◆ Assignment: Begin at the line containing "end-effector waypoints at" in the entries below and end at the line containing "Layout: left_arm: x"; transcribe that range exactly and nothing outside it.

[Input records — start]

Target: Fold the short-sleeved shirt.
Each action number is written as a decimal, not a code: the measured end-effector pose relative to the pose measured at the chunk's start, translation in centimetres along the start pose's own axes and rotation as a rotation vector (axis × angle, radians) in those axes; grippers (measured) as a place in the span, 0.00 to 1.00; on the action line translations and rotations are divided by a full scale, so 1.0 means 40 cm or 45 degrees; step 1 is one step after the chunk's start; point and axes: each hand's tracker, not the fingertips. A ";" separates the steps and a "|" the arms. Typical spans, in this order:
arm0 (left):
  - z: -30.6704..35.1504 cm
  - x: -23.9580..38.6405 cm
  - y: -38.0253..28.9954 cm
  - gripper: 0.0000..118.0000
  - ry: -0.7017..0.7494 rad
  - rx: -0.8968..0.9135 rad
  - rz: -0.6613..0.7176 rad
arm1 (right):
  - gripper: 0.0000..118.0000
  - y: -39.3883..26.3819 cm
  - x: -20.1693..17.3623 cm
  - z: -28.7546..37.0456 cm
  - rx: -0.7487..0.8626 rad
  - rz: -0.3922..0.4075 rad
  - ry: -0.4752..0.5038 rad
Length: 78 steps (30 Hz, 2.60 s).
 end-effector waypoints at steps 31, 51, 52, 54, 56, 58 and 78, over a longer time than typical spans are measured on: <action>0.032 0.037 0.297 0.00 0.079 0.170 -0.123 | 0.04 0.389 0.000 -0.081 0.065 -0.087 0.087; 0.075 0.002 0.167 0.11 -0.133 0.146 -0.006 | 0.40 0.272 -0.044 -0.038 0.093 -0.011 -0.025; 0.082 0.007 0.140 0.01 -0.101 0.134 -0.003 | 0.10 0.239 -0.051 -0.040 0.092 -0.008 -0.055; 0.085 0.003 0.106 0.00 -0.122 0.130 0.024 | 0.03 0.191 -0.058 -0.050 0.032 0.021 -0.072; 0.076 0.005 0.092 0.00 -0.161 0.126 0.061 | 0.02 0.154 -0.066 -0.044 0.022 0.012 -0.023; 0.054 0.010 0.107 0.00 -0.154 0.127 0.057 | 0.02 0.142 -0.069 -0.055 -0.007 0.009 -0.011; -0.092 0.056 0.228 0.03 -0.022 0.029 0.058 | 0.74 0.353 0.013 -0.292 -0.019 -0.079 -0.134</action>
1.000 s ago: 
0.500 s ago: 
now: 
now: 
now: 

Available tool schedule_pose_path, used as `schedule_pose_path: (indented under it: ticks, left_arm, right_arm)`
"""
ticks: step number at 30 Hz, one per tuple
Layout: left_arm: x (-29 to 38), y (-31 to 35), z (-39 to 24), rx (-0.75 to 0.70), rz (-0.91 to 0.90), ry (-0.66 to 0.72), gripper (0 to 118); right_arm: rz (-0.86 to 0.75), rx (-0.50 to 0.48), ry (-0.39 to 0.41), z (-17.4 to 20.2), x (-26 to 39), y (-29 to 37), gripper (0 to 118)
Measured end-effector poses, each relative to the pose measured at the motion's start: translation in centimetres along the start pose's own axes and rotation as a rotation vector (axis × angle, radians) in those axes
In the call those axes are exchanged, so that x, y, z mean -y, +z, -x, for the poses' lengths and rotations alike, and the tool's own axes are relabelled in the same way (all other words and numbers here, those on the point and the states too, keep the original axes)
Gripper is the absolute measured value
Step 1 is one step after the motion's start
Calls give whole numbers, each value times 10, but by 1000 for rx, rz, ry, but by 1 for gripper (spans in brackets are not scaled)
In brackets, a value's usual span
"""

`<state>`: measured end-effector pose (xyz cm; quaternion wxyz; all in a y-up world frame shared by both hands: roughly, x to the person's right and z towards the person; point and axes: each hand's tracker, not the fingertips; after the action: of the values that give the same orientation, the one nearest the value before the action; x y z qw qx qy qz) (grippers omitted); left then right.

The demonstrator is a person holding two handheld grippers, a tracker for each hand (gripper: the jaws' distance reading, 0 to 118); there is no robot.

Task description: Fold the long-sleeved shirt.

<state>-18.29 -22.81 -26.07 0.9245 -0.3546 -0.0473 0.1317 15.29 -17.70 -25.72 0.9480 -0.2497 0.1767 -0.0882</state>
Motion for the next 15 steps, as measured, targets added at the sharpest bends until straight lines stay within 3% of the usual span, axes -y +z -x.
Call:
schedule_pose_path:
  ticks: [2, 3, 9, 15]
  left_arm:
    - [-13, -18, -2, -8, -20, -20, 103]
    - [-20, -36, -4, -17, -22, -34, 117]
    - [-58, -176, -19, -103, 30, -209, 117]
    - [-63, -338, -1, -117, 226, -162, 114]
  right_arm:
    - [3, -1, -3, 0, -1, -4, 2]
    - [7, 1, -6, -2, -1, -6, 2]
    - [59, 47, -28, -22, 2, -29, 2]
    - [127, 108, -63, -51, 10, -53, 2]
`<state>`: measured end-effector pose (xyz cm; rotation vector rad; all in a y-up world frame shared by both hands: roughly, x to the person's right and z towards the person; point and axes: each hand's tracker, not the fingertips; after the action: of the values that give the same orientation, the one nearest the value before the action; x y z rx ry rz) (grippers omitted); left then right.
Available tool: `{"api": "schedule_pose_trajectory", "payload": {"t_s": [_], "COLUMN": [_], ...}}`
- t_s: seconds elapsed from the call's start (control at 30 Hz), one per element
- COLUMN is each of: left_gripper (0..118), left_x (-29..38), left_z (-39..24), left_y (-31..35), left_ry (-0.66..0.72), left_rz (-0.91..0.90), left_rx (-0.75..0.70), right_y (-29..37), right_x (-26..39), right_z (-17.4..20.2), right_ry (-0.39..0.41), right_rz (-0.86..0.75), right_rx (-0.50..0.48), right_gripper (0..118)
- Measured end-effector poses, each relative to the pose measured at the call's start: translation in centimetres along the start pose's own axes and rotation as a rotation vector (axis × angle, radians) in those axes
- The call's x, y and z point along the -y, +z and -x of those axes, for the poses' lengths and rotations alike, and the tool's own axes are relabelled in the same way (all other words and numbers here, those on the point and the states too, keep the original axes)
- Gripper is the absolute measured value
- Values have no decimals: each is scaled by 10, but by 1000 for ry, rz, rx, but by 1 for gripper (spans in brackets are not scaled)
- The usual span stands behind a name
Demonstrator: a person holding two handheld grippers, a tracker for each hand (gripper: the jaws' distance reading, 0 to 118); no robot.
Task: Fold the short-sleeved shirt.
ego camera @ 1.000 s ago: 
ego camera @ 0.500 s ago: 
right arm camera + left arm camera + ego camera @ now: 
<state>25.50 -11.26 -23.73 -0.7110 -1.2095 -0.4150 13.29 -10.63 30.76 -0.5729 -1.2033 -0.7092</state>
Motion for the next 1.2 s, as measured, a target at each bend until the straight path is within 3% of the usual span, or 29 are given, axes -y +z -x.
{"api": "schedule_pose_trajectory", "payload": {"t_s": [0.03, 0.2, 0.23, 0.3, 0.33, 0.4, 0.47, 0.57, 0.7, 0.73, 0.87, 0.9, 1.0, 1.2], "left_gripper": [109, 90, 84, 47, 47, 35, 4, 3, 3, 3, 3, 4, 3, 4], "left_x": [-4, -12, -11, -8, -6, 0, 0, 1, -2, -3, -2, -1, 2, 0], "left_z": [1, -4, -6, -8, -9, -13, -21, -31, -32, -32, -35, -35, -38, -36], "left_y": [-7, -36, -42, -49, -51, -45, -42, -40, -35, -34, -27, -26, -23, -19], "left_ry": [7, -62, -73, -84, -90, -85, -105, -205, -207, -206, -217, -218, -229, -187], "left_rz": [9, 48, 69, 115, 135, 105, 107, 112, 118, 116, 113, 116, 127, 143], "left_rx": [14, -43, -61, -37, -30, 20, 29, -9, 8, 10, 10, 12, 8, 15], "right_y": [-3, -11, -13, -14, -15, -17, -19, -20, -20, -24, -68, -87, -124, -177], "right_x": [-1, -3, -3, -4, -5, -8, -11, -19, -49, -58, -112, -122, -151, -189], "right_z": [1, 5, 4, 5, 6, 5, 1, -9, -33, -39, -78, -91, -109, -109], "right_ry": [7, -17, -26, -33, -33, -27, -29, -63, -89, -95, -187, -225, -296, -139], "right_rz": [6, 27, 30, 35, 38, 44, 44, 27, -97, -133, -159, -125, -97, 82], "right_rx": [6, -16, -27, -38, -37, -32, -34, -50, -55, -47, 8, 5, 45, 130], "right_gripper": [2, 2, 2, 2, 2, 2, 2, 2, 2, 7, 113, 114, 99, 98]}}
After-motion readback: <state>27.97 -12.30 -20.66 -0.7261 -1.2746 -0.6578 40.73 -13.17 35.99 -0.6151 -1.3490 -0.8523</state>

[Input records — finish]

◆ Exercise output:
 end-effector waypoints at steps 31, 51, 52, 54, 56, 58 and 78, over a longer time than typical spans are measured on: <action>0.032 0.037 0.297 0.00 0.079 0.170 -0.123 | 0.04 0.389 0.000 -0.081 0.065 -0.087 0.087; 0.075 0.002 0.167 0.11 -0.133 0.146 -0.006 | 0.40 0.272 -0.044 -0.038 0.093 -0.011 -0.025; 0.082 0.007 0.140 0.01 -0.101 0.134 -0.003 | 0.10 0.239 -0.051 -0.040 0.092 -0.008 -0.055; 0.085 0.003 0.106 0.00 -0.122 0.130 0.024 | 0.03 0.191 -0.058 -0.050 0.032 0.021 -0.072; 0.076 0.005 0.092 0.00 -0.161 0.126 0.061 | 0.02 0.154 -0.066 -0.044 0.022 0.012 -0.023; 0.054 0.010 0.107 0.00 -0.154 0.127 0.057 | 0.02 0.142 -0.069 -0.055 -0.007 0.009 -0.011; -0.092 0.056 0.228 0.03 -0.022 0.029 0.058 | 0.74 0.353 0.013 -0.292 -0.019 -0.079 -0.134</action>
1.000 s ago: 
0.500 s ago: 
now: 
now: 
now: 

Available tool schedule_pose_path, used as `schedule_pose_path: (indented under it: ticks, left_arm, right_arm)`
"""
ticks: step number at 30 Hz, one per tuple
Layout: left_arm: x (-29 to 38), y (-31 to 35), z (-39 to 24), rx (-0.75 to 0.70), rz (-0.91 to 0.90), ry (-0.66 to 0.72), gripper (0 to 118); right_arm: rz (-0.86 to 0.75), rx (-0.50 to 0.48), ry (-0.39 to 0.41), z (-17.4 to 20.2), x (-26 to 39), y (-29 to 37), gripper (0 to 118)

The output is finished, and nothing else is needed.